On average, female rats weigh about 400 grams, with a standard deviation of 30 grams. The weights of rats also tend to be normally distributed. A young lab assistant has been doing tests on a small group of 7 female rats to see if ingesting a certain chemical increases the amount of muscle mass the rats develop. After two weeks of testing, he wants to know how the weights of these rats compare with the average rat. He weighs the 7 rats, and wants to use this information to estimate the true average weight of all female rats after taking the chemical for two weeks. He also thinks that the standard deviation of the rats' weights may differ from the original distribution. He needs to find a probability distribution to help him make that estimate. What distribution should he use, and with what parameters?

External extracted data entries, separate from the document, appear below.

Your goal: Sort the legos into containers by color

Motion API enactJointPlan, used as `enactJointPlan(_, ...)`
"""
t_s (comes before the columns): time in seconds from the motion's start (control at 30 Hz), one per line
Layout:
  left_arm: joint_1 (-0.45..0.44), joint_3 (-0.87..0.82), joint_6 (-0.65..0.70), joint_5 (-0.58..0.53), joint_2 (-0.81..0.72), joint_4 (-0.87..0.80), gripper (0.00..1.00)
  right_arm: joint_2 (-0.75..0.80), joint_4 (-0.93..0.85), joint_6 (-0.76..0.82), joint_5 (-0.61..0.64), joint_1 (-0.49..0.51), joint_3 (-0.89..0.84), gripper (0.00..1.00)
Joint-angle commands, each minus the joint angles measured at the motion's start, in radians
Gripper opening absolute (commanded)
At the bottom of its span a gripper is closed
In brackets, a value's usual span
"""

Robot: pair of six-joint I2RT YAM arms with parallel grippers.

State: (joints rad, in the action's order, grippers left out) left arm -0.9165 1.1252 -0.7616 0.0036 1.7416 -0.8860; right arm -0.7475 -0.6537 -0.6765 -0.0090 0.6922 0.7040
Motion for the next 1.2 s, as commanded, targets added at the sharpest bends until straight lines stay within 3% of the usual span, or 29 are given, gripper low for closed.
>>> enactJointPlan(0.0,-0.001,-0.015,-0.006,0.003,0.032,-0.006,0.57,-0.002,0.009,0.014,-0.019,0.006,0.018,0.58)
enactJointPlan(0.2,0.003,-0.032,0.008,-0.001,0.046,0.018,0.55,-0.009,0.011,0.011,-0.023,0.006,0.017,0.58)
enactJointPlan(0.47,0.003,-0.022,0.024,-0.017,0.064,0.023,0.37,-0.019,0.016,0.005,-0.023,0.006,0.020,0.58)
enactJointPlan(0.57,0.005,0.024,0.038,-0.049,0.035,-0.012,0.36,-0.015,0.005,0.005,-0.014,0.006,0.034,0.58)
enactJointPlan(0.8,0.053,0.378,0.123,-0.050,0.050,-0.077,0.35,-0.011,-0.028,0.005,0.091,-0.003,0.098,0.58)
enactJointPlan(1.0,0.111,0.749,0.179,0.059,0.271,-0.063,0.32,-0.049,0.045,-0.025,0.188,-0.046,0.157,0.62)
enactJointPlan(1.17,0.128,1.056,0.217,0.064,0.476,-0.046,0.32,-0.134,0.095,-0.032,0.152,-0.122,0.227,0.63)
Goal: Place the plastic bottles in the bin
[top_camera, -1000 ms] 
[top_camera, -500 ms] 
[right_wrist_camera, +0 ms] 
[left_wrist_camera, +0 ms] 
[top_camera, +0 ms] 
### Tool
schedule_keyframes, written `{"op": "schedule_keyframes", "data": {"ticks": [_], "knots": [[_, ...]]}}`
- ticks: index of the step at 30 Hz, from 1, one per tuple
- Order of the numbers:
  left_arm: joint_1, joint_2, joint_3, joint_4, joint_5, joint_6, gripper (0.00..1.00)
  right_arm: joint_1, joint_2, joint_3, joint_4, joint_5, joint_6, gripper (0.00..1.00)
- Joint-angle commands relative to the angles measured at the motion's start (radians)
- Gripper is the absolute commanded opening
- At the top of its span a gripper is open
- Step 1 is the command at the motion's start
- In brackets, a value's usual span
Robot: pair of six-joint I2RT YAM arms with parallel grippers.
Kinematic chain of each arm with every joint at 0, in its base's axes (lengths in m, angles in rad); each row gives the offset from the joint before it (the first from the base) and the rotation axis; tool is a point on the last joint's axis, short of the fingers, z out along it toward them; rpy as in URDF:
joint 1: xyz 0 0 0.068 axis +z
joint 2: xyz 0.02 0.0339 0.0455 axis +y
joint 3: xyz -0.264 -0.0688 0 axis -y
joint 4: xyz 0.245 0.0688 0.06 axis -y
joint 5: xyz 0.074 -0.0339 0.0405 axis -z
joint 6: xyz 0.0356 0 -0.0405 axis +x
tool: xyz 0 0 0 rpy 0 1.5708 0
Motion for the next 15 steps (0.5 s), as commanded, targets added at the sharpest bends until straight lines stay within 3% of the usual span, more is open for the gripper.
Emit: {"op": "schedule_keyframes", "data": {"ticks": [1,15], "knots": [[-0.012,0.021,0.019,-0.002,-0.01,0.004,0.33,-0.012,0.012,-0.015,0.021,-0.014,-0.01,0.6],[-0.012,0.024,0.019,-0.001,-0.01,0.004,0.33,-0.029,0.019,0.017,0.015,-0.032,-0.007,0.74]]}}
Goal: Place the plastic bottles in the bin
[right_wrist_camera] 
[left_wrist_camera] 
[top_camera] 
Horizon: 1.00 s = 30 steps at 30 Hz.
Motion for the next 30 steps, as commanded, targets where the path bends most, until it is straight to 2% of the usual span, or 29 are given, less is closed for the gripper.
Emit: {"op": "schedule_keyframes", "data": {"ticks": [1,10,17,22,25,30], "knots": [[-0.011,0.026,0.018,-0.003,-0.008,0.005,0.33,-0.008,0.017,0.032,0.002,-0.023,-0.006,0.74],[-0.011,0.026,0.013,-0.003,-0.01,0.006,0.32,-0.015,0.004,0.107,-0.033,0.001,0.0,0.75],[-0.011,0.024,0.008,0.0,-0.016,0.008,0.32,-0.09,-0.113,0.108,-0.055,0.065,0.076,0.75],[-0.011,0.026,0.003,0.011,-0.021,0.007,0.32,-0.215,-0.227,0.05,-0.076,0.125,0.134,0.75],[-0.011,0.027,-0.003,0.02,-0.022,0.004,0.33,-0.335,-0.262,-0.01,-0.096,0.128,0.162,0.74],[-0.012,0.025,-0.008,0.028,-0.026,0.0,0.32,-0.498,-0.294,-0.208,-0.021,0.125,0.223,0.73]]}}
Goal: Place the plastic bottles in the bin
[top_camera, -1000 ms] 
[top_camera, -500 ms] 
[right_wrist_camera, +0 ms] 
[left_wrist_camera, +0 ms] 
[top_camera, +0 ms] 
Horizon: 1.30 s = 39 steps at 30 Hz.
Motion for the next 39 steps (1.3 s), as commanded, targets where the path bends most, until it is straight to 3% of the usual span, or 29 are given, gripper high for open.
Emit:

In this case, the lab assistant should use a t-distribution with $\nu=6$. He is trying to estimate the mean of a population that is most likely normally distributed, with a very small sample size ($n=7$), and where the standard deviation of the population is unknown. These are the criteria for using a t-distribution.


$f(x) = \frac{\Gamma(\frac{\nu+1}{2})}{\sqrt{\nu\pi}\Gamma(\frac{\nu}{2})} (1+\frac{t^2}{\nu})^{-\frac{\nu+1}{2}}$, for $-\infty < x < \infty$

$E(X) = 0$
$Var(X) = \frac{\nu}{\nu-2}$ for $ \nu > 2, \infty$ for $1 < \nu \leq 2$, otherwise undefined.